The memory of receiving the news from my father in tears remains a rather detailed incident. I was at work, supporting a customer with some basic questions about AppleWorks and when I saw the North Carolina-based phone number on the other line, I knew it was urgent. The customer generously let me put him on hold to answer what I was hoping would be information regarding Grandma’s current condition; I had just seen her a week earlier, the doctors’ recent prognosis gave her at least a few months to live. Instead at was the news of her demise. How my stomach and heart sank. I hurriedly told Dad I would be on a plane tomorrow, hung up; I didn’t want to think about it. The customer had no idea what occurred as I calmly solved his issue, closed the call, then asked my boss Scott about how bereavement time worked. He just sent me home, said not to worry as he would cover everything because I needed to start juggling all the travel arrangements.
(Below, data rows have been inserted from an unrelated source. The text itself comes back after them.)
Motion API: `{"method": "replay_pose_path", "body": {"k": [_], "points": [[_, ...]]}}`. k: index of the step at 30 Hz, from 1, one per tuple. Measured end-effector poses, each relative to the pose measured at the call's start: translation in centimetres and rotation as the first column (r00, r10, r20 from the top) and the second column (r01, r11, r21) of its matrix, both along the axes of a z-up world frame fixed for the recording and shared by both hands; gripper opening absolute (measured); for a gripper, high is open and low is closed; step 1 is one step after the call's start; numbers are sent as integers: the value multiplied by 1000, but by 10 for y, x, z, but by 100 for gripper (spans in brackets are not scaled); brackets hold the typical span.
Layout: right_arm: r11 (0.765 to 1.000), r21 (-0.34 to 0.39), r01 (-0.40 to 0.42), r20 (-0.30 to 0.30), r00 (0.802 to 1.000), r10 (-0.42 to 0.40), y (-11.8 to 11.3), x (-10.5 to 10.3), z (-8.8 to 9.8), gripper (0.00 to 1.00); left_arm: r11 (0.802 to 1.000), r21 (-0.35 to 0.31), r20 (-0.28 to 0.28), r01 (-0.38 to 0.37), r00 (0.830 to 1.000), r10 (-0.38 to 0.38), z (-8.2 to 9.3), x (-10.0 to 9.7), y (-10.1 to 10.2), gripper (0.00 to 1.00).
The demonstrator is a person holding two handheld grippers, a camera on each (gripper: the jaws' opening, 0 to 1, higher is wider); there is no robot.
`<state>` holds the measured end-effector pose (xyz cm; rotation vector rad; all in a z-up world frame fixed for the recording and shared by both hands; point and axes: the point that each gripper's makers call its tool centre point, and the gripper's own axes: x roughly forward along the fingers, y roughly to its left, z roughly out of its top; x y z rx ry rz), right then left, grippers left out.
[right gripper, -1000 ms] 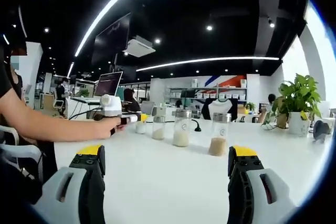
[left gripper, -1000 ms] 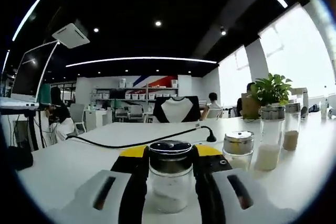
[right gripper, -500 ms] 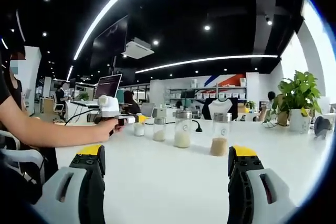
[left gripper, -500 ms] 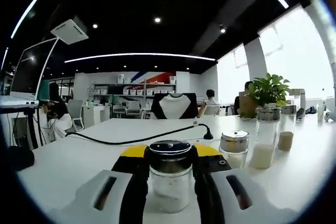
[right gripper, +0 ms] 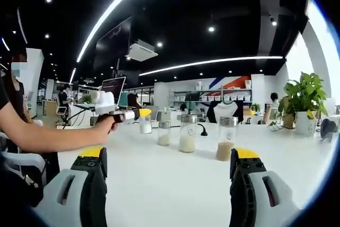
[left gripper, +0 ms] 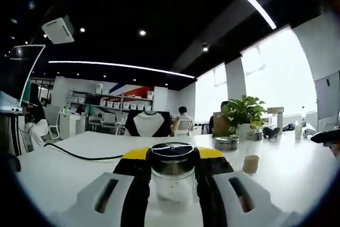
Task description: Rotate the seasoning bottle until the label or dispensing opening points toward the visible target arrow and the bottle remains upright within the marked orientation range
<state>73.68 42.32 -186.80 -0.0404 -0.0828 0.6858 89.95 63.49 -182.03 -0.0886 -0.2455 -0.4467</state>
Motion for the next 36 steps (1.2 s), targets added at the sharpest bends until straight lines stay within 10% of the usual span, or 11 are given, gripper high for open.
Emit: {"method": "replay_pose_path", "body": {"k": [11,23,29,36], "points": [[1000,-9,-14,-14,1000,14,2,10,-5,97,934,24,-11,357,934,-357,-2,-33,-78,33],[995,-75,-69,-13,998,69,19,20,-15,82,759,24,-50,651,759,-649,-11,-80,-155,33],[992,-106,-73,0,997,74,24,23,-21,71,642,8,-80,767,641,-764,-18,-112,-185,33],[994,-79,-69,-25,997,68,20,27,-24,54,651,45,-111,757,652,-750,-25,-126,-202,33]]}}
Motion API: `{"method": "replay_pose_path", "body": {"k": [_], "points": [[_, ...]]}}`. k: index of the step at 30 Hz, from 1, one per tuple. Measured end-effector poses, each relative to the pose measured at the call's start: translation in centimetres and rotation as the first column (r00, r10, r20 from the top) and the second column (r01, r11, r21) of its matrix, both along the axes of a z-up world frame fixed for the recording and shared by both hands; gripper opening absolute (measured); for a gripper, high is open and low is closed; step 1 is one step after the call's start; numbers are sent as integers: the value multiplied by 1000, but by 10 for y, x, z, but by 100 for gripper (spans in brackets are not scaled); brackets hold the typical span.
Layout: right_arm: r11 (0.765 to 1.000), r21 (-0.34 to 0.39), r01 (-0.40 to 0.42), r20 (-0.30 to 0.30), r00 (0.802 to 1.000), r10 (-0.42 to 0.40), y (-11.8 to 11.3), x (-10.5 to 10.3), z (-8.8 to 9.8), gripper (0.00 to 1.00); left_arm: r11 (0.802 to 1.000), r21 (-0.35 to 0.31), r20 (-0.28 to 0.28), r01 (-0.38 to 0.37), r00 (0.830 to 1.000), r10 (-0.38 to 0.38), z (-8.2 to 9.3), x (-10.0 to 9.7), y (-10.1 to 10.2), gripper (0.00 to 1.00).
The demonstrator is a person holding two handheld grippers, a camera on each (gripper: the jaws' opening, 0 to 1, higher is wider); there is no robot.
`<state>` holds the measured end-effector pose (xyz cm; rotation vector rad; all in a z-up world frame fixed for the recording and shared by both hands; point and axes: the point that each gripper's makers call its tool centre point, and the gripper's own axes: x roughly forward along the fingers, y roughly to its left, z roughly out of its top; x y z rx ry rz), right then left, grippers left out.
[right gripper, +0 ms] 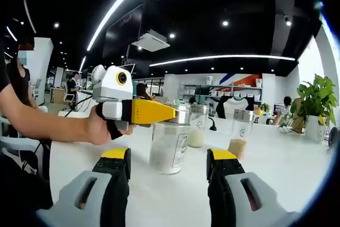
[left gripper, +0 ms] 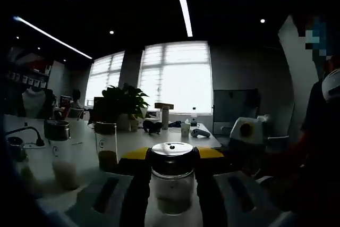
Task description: Rotate the seasoning bottle until the label or dispensing opening points toward the visible target arrow and the bottle remains upright within the marked orientation range
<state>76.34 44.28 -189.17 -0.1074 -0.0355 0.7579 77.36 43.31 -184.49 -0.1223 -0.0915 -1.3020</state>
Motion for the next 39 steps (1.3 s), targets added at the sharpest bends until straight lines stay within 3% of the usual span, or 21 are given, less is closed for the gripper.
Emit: {"method": "replay_pose_path", "body": {"k": [5,8,11,12,14,16,18,20,22,24,28,31,33,39], "points": [[1000,9,7,-19,1000,-7,1,3,-3,51,1000,15,6,18,1000,-18,-5,-10,-10,33],[1000,-21,21,-6,1000,-21,1,4,-6,48,999,13,-1,39,999,-39,-5,-14,-11,33],[1000,-30,-1,-3,1000,0,4,2,-7,34,999,-4,-19,52,998,-52,-4,-16,-12,33],[999,-16,-37,-17,999,36,9,-3,-7,32,999,-6,-18,40,999,-40,-4,-16,-12,33],[1000,-21,-8,-3,1000,8,6,-2,-4,32,1000,-2,-32,11,999,-11,-5,-16,-14,33],[1000,-2,-7,-48,999,7,6,-3,-8,31,998,13,-56,-68,996,68,-10,-10,-12,33],[1000,-12,8,-66,998,-9,6,-2,-11,31,988,35,-42,-148,988,149,-15,-8,-11,33],[999,-36,31,-63,997,-33,7,-2,-13,31,977,33,31,-213,977,212,-15,-11,-11,33],[995,-65,75,-12,997,-76,4,0,-10,30,963,21,80,-268,961,266,-12,-13,-10,33],[995,-47,88,-4,996,-88,4,-2,-7,30,954,-6,80,-299,951,299,-9,-13,-9,33],[994,-23,104,-2,995,-104,1,-2,-4,30,925,-98,-51,-367,930,364,-6,-5,-2,33],[992,-36,125,5,992,-125,1,-1,-5,29,906,-86,-131,-415,906,403,-12,1,3,33],[988,-44,145,23,989,-144,0,-1,-4,29,893,-108,-131,-437,897,423,-10,1,1,33],[989,-39,142,40,989,-140,-1,-1,-1,29,873,-92,-116,-479,876,468,-8,0,0,35]]}}
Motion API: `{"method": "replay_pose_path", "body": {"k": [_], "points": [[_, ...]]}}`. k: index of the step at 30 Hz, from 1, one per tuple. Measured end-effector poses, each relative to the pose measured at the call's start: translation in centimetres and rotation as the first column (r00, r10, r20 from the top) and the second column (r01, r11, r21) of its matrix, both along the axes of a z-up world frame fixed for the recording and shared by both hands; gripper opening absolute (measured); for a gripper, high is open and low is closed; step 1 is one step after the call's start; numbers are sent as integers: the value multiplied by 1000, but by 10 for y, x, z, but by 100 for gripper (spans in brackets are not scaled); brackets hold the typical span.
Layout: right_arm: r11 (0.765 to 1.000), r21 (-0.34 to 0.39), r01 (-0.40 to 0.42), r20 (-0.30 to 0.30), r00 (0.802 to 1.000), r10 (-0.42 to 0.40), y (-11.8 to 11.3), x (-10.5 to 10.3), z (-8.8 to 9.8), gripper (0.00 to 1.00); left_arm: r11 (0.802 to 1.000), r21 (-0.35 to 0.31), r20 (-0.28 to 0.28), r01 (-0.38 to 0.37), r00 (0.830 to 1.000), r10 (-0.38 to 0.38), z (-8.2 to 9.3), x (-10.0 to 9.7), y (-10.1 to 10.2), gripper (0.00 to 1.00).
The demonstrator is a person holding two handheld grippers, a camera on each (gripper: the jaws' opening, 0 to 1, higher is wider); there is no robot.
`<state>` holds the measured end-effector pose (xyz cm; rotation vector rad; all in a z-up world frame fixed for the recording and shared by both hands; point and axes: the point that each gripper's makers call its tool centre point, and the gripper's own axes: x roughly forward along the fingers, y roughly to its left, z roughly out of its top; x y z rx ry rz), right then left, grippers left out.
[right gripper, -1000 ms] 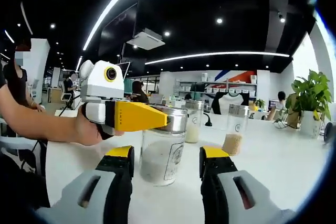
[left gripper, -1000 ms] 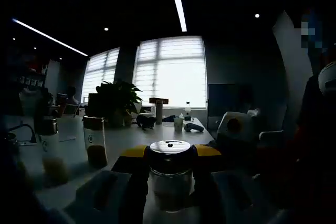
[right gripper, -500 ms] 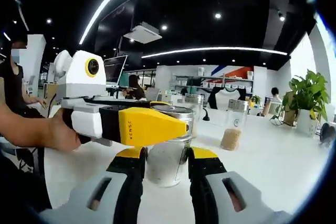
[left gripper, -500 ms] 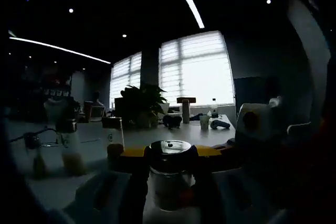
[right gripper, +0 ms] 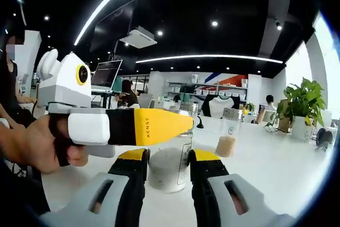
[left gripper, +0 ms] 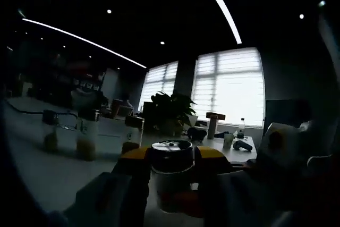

So began my final journey to the Midwest, namely to Central Illinois which is where I grew up for 14 years and spent another three as a young adult.
When I left for Austin in 1994, contact with my grandparents had declined greatly. There were birthday cards, some letters and occasional phone calls. It didn’t seem too different than my college years. I just didn’t take into account they were approaching their nineties while I was trying to get my act together.
The last time I saw Grandma, it was the during time of Grandpa’s funeral in the Fall of 1997. Her health appeared to be the same after I moved out. I figured she would outlive Grandpa by a few years for numerous reasons; spite readily come to mind. Then she broke her hip in 1999 on the same Thanksgiving week I drove out from Austin to retrieve my crap in North Carolina. The tragedy prevented the probable rude, awkward exchange Somara would have received from my parents (namely with Grand Inquisitor Torquemama) as they rushed out to Bloomington to handle the crisis.
Afterwards, the final couple years of her life became pretty unpleasant. Despite surgery in the Eighties to slow the progression of cataracts, she still went blind. Her broken hip also led to her being bed-ridden. I doubt she any insurance (private or public) would cover a replacement joint for a person over 90. This then made her longer capable of living alone in the house she inherited. Mom took over all of Grandma’s affairs and put her under managed care, aka retirement home. First it was one near them in Cary, NC but they moved her back to one in LeRoy, IL so she would have more familiar visitors.
From then on, I heard snippets but I never bothered to visit. The whole thing depressed me, I couldn’t stand the weather and I hated Central Illinois along with Raleigh, NC. Again, I didn’t calculate how long this untenable situation would continue. Grandma wasn’t dying from anything quickly, thus, I’d get around to seeing her once matters in Austin, Apple and my upcoming house settled.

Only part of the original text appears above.